I have literally beaten/stress tested my forms to intentionally generate
overlapping requests, and I make heavy use of pull tools (that I have
written myself), and I have never had this type of null $data reference
within a tool. From my experience the pull tool concept is sound.
It sounds as if one of the tools you are are accessing is not
re-entrant, meaning that internally it is storing a temporary reference
to RunData (rather than internally passing RunData as a parameter to
every internal method call). Then at some insignificant time later
within the same sequence of steps it is trying to reference this
temporarily stored reference. In a hard hitting, asynchronous model
this could obviously fail. (Or instead of a reference to RunData, a
tool could also be trying to access the same long running resource, data
retrieval, storing data, etc, in which case it would need to control
access to the resource, or maintain state using an external resource).

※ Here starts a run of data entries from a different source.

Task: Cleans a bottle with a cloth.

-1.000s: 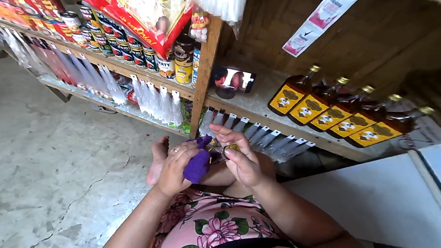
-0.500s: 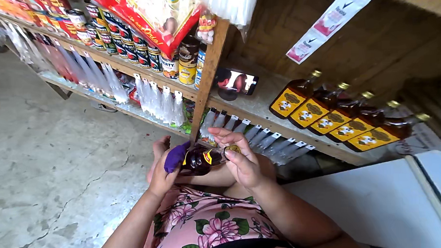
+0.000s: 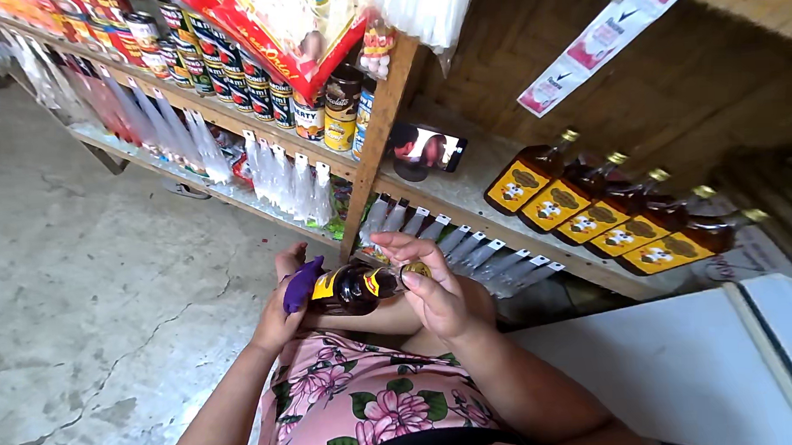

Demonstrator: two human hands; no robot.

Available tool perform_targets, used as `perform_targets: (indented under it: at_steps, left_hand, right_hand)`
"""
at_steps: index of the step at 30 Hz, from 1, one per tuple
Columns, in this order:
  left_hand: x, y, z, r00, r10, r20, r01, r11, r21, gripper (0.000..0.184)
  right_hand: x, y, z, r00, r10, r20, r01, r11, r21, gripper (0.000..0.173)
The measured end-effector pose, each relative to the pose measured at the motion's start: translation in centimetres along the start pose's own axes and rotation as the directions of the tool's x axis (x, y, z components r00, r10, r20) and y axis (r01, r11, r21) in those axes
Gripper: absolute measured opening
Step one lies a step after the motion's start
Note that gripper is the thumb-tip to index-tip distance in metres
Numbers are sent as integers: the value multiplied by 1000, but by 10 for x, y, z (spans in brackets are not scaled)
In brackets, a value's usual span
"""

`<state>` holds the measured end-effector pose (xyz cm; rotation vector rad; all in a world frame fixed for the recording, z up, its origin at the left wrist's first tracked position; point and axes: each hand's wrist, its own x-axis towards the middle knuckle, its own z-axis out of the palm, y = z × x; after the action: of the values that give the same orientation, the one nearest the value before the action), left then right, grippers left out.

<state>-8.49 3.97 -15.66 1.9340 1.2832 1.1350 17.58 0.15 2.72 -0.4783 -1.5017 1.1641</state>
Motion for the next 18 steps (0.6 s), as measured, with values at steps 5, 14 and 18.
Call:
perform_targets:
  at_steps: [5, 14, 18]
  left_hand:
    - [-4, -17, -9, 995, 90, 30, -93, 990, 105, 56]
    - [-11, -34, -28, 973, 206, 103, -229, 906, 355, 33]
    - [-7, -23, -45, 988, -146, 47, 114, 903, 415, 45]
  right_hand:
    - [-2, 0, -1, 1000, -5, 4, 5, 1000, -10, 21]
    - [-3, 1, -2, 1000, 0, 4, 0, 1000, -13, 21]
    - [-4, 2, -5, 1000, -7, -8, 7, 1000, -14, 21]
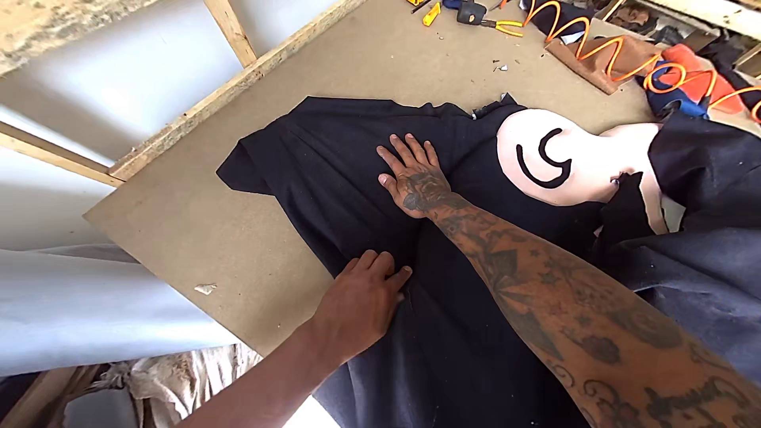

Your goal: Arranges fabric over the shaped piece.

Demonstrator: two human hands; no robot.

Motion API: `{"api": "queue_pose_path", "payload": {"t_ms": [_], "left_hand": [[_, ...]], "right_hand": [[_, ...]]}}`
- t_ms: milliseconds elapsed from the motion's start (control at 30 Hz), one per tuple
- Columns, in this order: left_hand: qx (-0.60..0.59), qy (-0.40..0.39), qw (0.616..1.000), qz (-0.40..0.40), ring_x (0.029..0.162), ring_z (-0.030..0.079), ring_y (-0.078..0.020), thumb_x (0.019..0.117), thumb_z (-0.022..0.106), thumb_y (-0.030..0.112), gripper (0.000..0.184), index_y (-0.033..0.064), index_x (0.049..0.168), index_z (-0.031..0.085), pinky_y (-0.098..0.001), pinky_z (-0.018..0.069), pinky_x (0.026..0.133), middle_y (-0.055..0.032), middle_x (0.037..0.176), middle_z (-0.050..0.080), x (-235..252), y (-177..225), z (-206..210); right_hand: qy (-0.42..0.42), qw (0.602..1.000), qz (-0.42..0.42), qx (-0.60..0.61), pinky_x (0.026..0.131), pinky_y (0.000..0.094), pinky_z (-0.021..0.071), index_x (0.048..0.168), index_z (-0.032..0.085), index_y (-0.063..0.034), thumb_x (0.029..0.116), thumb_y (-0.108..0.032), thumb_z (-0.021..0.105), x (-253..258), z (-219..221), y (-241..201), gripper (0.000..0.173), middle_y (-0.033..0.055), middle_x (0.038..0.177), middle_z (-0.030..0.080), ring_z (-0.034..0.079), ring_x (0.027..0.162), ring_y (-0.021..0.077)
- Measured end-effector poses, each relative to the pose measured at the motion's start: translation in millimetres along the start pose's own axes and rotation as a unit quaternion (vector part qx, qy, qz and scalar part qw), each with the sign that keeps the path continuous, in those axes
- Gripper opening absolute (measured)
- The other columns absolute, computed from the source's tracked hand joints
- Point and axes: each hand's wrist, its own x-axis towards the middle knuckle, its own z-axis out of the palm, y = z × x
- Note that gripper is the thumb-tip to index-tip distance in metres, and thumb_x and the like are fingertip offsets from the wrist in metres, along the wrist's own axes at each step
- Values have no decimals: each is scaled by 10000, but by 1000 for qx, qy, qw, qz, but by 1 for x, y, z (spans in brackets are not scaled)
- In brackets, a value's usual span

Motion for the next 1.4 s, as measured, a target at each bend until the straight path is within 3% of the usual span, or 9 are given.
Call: {"api": "queue_pose_path", "payload": {"t_ms": [133,267,800,933,1033,1167,1233,1333,1400], "left_hand": [[62,67,994,52,885,650,-211,1008,468,149,327,206,1159,752,-364,534,734,-21,947,678,-1,2,3],[17,63,993,97,810,640,-159,1020,479,172,280,162,926,742,-321,533,714,11,834,645,0,-6,3],[125,-33,978,163,785,651,-290,976,436,29,220,-5,872,627,-400,542,668,-135,863,631,-23,4,-19],[83,-58,994,37,847,676,-258,983,467,87,208,66,947,671,-387,552,679,-91,912,660,-23,-10,-25],[13,23,993,-118,832,668,-245,983,450,270,259,127,1002,665,-399,561,653,-50,890,647,-25,4,-10],[-3,80,970,-229,696,718,-266,1032,394,620,609,98,958,700,-434,591,612,-78,731,683,-13,27,18],[-5,85,979,-187,658,695,-235,1056,420,524,513,129,870,690,-406,573,572,-50,692,649,-8,23,21],[-7,5,1000,-14,721,679,-269,1022,457,167,235,87,901,643,-432,553,621,-85,757,644,-9,11,12],[28,-48,995,83,722,672,-281,975,512,91,146,68,902,637,-436,549,630,-96,759,636,-11,1,-3]], "right_hand": [[-1,1000,0,-1,1252,638,50,1638,266,-343,1052,-593,161,0,-1,0,646,28,1735,154,90,1597,327],[-15,1000,-3,3,1248,646,42,1643,249,-340,1051,-601,148,1,-3,2,655,26,1738,135,76,1598,329],[-14,1000,-19,-8,1249,639,46,1650,227,-337,1047,-620,137,3,0,7,672,7,1741,121,46,1603,311],[-3,1000,-18,-11,1249,638,50,1648,231,-346,1047,-619,137,3,-1,6,667,11,1740,126,55,1603,310],[2,1000,-18,-15,1247,645,56,1643,251,-347,1049,-610,140,2,1,5,659,11,1737,144,71,1601,314],[2,1000,-9,-17,1246,644,48,1642,245,-357,1046,-607,136,2,0,4,656,-3,1738,141,65,1603,300],[-3,1000,-8,-19,1245,645,44,1645,234,-358,1047,-606,133,2,1,5,655,-4,1739,134,60,1603,297],[-4,1000,-11,-23,1246,640,49,1646,227,-362,1044,-614,127,2,1,6,660,-7,1738,138,65,1604,288],[-1,1000,-16,-24,1245,641,50,1647,227,-357,1044,-618,123,3,2,7,665,-6,1737,143,69,1603,292]]}}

From what I understand, no matter how quickly you submit overlapping
requests (even for the same session), each will have its own unique
instance of RunData, so the RunData model itself is probably not the
issue. What happens within the application when these different
requests are asynchronously accessing the same resources can be solved
through the implementation of the tool.
Christian Kaiser wrote:
(1) You create an object and while initializing it you store a reference
to RunData. A reference to this object is stored in the session.
...
My code doesn't store objects to RunData. Turbines does.
Hm, the pull tools i am talking about are using TurbineServices.
These services are fetched from Turbine with the RunData as parameter.
The services uses a key from the session to get specific data.
Just to repeat it: If rundata.isDisposed --> session is null --> NPE.
This approach was designed by Henning Schmiedehausen a while ago, so I
assume thats ok. This was with turbine version 2.3.1 resp 2.3.2-rc1
Maybe we shouldn't have upgraded to 2.3.3. ??
My conclusion of turbine behaviour for now:
If you use simple http requests (non-ajax), you won't have too much
trouble besides some ERROR logs resulting from a disposed rundata.
This may happen if a user doesn't wait for a long request to return, and
sends another request which overtakes the first one.
The user would not note anything, because his second request will be
performed correctly.
So, we have only errors in the log files as result. Ok, in bad designed
software it may lead to data inconsistency, but that might be too far
fetched for now.
Things get worse, if you have asynchronous ajax requests AND you use
pull tools from velocity templates to generate the response.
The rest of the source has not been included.